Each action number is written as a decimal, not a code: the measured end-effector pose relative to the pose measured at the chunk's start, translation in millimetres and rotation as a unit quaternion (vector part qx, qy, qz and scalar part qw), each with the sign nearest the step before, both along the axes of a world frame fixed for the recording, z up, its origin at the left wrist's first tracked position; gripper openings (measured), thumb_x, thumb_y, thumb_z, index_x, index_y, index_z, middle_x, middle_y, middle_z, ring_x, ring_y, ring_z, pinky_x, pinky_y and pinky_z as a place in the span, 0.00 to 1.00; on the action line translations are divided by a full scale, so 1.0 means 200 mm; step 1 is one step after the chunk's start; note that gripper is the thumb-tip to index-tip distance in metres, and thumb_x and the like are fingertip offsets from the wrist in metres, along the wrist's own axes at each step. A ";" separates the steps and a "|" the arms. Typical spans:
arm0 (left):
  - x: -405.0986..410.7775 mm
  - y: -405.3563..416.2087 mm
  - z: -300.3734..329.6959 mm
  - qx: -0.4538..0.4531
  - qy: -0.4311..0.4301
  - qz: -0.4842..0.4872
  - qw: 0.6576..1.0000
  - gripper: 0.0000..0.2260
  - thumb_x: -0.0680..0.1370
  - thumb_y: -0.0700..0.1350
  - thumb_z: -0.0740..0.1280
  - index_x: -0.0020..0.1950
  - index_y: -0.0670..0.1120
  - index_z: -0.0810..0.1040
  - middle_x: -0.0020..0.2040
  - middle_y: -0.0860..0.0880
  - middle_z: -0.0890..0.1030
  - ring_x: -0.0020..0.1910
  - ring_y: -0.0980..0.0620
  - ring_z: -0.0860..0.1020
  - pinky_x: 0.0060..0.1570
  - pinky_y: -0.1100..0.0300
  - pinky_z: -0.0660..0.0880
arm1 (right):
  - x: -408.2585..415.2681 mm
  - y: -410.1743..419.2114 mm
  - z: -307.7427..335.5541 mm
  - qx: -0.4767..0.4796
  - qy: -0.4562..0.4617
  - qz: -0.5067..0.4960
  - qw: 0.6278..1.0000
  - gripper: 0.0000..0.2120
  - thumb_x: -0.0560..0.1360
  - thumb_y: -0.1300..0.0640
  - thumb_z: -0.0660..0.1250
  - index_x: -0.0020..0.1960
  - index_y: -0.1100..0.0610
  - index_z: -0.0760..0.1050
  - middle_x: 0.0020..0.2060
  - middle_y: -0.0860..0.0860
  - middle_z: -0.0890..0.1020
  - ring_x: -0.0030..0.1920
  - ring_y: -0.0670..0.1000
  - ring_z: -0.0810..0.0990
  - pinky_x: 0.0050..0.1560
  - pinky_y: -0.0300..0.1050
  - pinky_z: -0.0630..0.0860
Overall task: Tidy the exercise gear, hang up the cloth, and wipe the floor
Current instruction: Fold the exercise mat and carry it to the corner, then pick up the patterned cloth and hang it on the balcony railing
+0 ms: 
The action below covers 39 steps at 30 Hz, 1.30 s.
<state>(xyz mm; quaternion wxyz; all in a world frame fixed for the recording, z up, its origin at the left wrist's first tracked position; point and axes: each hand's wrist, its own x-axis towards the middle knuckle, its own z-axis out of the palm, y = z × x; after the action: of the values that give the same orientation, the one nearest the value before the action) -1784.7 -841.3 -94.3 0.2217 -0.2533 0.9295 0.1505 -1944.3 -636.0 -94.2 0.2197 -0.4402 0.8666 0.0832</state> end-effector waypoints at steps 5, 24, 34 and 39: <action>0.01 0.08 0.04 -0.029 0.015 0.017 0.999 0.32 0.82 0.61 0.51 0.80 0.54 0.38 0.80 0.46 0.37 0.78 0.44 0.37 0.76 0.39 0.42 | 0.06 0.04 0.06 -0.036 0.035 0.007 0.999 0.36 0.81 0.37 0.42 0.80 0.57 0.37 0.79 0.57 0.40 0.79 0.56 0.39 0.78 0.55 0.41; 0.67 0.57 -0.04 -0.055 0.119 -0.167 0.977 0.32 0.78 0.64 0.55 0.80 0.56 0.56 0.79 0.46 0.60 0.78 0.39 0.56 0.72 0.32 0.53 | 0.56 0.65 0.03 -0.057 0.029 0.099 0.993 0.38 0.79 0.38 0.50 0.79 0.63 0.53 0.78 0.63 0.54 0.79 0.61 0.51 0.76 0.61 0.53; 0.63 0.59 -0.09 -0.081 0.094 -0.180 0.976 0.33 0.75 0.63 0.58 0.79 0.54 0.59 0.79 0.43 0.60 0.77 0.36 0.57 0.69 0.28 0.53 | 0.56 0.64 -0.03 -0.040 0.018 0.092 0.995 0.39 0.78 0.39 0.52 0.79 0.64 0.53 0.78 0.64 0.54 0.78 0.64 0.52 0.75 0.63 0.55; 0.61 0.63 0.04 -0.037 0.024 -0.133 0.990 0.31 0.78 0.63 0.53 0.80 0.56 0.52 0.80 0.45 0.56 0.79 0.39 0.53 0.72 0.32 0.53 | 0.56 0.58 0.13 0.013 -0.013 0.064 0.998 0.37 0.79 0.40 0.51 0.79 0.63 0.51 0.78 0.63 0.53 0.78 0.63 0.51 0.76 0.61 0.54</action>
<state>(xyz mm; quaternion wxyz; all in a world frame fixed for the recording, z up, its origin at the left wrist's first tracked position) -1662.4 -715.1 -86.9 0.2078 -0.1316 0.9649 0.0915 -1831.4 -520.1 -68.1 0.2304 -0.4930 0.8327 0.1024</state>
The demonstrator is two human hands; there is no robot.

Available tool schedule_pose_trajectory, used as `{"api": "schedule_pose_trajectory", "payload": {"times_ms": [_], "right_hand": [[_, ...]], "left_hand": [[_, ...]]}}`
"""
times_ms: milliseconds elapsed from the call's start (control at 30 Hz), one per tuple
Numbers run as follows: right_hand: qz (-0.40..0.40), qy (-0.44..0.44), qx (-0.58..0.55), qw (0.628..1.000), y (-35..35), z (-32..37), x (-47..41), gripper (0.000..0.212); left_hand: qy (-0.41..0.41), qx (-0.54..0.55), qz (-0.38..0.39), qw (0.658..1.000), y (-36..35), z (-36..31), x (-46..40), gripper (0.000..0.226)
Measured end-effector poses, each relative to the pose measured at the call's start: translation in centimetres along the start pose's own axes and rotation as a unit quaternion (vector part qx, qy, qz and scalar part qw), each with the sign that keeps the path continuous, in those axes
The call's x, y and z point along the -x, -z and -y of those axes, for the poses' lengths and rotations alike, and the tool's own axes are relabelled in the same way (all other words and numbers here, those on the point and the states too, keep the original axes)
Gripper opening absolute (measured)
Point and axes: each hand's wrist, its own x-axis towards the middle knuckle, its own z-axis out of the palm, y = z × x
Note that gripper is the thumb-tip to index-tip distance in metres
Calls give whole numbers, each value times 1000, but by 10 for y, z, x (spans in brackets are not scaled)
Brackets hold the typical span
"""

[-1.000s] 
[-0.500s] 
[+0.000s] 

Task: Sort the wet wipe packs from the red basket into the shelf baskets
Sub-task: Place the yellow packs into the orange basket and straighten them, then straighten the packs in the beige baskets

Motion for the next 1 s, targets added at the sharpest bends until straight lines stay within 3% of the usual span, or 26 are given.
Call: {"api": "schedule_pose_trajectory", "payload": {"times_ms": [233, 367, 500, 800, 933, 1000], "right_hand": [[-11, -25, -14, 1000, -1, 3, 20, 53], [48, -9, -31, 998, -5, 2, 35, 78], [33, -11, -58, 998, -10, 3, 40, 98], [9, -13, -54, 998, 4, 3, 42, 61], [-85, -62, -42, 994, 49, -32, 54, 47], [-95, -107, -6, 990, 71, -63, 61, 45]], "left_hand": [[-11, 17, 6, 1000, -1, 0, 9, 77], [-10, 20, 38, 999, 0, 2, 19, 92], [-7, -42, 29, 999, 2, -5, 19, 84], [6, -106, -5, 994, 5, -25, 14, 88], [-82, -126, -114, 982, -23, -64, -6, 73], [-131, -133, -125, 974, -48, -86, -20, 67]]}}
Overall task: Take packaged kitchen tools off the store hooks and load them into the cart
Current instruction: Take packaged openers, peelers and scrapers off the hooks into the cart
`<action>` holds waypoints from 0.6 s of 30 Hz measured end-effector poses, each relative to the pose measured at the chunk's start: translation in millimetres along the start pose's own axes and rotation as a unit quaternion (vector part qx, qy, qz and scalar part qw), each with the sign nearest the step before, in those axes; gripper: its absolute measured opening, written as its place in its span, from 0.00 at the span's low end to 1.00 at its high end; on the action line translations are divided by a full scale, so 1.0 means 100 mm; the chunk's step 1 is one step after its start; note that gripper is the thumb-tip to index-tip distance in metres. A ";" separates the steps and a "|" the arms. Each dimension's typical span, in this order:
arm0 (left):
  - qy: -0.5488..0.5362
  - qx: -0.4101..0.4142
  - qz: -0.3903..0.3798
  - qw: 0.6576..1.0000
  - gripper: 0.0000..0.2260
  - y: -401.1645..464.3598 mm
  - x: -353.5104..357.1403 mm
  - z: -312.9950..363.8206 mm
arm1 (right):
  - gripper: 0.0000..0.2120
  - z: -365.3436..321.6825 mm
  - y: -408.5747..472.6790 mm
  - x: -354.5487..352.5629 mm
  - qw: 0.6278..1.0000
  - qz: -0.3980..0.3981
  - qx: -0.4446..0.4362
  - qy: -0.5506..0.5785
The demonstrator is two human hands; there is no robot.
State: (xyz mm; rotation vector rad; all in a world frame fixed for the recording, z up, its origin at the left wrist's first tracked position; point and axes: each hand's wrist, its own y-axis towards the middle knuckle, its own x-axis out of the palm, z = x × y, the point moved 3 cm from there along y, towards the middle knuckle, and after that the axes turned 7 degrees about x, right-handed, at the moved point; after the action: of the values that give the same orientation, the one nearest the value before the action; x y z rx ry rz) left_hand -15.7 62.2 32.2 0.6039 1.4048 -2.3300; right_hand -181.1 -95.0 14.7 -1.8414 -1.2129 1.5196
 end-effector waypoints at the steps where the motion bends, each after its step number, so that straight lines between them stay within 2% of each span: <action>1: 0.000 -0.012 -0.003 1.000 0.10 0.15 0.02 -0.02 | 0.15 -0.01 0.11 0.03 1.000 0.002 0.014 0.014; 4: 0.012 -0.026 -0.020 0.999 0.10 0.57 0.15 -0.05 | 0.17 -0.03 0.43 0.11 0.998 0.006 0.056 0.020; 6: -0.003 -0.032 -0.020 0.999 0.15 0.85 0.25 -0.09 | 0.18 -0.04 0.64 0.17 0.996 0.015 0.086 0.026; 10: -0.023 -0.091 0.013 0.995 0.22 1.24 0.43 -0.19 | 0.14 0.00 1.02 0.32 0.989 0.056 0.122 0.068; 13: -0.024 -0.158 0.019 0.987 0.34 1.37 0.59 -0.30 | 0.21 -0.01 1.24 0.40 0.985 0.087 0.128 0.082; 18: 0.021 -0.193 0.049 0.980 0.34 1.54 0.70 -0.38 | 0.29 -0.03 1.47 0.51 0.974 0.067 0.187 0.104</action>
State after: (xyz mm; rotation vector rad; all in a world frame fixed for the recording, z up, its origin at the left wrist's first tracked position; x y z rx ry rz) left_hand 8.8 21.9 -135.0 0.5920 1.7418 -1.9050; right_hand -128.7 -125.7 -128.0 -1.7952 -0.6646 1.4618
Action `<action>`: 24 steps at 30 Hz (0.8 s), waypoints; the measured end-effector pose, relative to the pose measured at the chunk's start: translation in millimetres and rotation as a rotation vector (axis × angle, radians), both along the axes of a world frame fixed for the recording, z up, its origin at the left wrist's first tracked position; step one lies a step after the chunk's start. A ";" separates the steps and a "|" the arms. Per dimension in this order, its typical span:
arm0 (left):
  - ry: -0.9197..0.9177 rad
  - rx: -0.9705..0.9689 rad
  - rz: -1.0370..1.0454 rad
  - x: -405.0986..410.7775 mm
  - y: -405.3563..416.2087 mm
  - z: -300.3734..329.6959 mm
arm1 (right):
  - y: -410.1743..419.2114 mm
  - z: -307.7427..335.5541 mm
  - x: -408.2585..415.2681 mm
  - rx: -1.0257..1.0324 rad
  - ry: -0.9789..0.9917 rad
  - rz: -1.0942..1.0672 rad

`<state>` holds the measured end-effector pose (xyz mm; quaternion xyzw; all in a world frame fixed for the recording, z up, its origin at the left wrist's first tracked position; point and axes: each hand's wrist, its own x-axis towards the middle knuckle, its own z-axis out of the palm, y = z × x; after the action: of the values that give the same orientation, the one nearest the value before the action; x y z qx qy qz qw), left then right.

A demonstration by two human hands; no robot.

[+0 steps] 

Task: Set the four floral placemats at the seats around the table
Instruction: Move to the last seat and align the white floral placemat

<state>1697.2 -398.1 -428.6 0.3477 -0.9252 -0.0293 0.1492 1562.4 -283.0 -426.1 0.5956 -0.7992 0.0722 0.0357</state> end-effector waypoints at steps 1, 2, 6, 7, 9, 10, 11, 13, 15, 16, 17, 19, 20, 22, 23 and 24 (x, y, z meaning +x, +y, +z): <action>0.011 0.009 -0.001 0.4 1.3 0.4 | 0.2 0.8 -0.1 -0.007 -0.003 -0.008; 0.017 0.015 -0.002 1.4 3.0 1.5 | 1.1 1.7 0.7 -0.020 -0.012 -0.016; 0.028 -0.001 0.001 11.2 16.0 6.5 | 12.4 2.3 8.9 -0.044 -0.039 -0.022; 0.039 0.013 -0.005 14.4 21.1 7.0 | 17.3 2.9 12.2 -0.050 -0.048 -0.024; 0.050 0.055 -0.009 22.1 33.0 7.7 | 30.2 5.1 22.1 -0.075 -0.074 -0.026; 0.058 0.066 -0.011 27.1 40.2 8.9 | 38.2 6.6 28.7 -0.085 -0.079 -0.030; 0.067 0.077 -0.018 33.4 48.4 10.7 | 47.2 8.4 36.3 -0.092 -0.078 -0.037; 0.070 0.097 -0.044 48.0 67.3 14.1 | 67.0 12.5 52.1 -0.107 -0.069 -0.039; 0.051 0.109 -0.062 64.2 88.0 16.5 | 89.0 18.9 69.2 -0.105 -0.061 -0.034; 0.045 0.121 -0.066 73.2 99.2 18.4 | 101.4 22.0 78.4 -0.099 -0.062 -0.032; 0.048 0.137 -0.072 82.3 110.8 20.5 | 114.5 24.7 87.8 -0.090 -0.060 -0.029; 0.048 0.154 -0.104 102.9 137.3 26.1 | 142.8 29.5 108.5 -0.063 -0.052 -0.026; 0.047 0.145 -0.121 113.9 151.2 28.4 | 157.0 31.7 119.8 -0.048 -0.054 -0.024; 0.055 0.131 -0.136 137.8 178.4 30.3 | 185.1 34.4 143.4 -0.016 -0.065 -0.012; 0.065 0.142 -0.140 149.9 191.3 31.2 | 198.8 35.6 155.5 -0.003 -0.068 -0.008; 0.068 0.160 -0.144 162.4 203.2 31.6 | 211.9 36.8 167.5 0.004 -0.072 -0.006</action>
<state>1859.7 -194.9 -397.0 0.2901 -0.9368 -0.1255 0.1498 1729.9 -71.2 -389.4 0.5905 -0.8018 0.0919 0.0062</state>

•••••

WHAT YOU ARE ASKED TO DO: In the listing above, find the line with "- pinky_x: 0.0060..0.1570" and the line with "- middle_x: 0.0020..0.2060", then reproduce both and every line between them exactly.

FINISHED TASK:
  - pinky_x: 0.0060..0.1570
  - pinky_y: -0.1100..0.0300
  - pinky_z: -0.0660..0.0880
arm1 (right):
  - x: -408.2585..415.2681 mm
  - y: -410.1743..419.2114 mm
  - z: -307.7427..335.5541 mm
  - qx: -0.4767..0.4796
  - qy: -0.4562..0.4617
  - qz: -0.5067..0.4960
  - qw: 0.6278..1.0000
  - gripper: 0.0000..0.2120
  - thumb_x: -0.0560..0.1360
  - thumb_y: -0.1300..0.0640
  - thumb_z: -0.0660..0.1250
  - index_x: -0.0020..0.1960
  - index_y: -0.1100..0.0610
  - index_z: -0.0760..0.1050
  - middle_x: 0.0020..0.2060

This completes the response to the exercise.